● What is needed:
Start to finish, print the data below exactly, without the images.

● Supplied material:
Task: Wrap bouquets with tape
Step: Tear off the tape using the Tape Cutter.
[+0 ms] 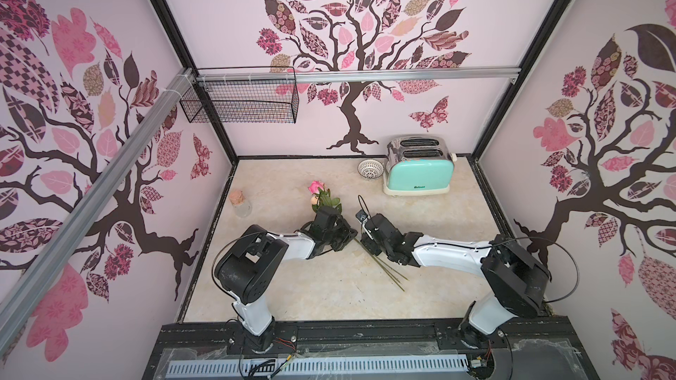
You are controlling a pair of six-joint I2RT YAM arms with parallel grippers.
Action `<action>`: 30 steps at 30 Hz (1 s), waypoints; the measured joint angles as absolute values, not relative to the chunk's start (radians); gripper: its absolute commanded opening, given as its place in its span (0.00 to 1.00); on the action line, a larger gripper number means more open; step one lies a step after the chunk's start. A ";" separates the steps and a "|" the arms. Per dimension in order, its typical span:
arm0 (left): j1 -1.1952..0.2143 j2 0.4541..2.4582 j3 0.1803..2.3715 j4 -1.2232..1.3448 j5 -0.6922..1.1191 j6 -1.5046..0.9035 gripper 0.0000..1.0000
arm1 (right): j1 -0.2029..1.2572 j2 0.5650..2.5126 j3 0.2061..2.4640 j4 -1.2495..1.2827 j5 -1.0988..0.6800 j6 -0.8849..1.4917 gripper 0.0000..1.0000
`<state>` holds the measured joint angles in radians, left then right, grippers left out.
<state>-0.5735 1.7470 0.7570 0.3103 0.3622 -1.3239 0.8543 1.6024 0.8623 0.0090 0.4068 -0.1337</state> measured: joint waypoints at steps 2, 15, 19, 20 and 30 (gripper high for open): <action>-0.571 1.745 0.764 0.309 0.366 -1.319 0.00 | 0.854 1.602 0.853 0.011 0.402 -0.135 0.76; -0.561 1.671 0.778 0.244 0.374 -1.261 0.00 | 0.845 1.531 0.841 -0.025 0.351 -0.113 0.77; -0.561 1.671 0.785 0.249 0.376 -1.257 0.00 | 0.843 1.551 0.862 -0.059 0.330 -0.102 0.77; -0.562 1.673 0.785 0.250 0.377 -1.257 0.00 | 0.843 1.556 0.864 -0.062 0.321 -0.097 0.78; -0.564 1.678 0.775 0.257 0.379 -1.257 0.00 | 0.843 1.557 0.878 -0.082 0.282 -0.064 0.78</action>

● Output below:
Task: Wrap bouquets with tape
Step: Tear off the tape using the Tape Cutter.
[+0 ms] 
You are controlling a pair of six-joint I2RT YAM arms with parallel grippers.
Action `<action>`: 30 steps at 30 Hz (1 s), waypoints; the measured joint angles as absolute values, not relative to the chunk's start (radians); gripper: its absolute commanded opening, given as its place in its span (0.00 to 1.00); on the action line, a larger gripper number means more open; step one lies a step after the chunk's start. A ";" separates the steps and a "|" the arms. Per dimension in order, its typical span:
arm0 (left): j1 -1.1952..0.2143 j2 0.4541..2.4582 j3 0.1803..2.3715 j4 -1.2232..1.3448 j5 -0.6922..1.1191 j6 -1.5046..0.9035 gripper 0.0000..1.0000
arm1 (right): j1 -0.2029..1.2572 j2 0.5650..2.5126 j3 0.2061..2.4640 j4 -1.2495..1.2827 j5 -1.0988..0.6800 j6 -0.8849..1.4917 gripper 0.0000..1.0000
`<state>` holds the measured joint angles in radians, left then right, grippers left out.
<state>-0.5735 1.7470 0.7570 0.3103 0.3622 -1.3239 0.8543 1.6024 0.8623 0.0090 0.4068 -0.1337</state> measured: joint waypoints at steps 2, 15, 19, 20 and 30 (gripper high for open): <action>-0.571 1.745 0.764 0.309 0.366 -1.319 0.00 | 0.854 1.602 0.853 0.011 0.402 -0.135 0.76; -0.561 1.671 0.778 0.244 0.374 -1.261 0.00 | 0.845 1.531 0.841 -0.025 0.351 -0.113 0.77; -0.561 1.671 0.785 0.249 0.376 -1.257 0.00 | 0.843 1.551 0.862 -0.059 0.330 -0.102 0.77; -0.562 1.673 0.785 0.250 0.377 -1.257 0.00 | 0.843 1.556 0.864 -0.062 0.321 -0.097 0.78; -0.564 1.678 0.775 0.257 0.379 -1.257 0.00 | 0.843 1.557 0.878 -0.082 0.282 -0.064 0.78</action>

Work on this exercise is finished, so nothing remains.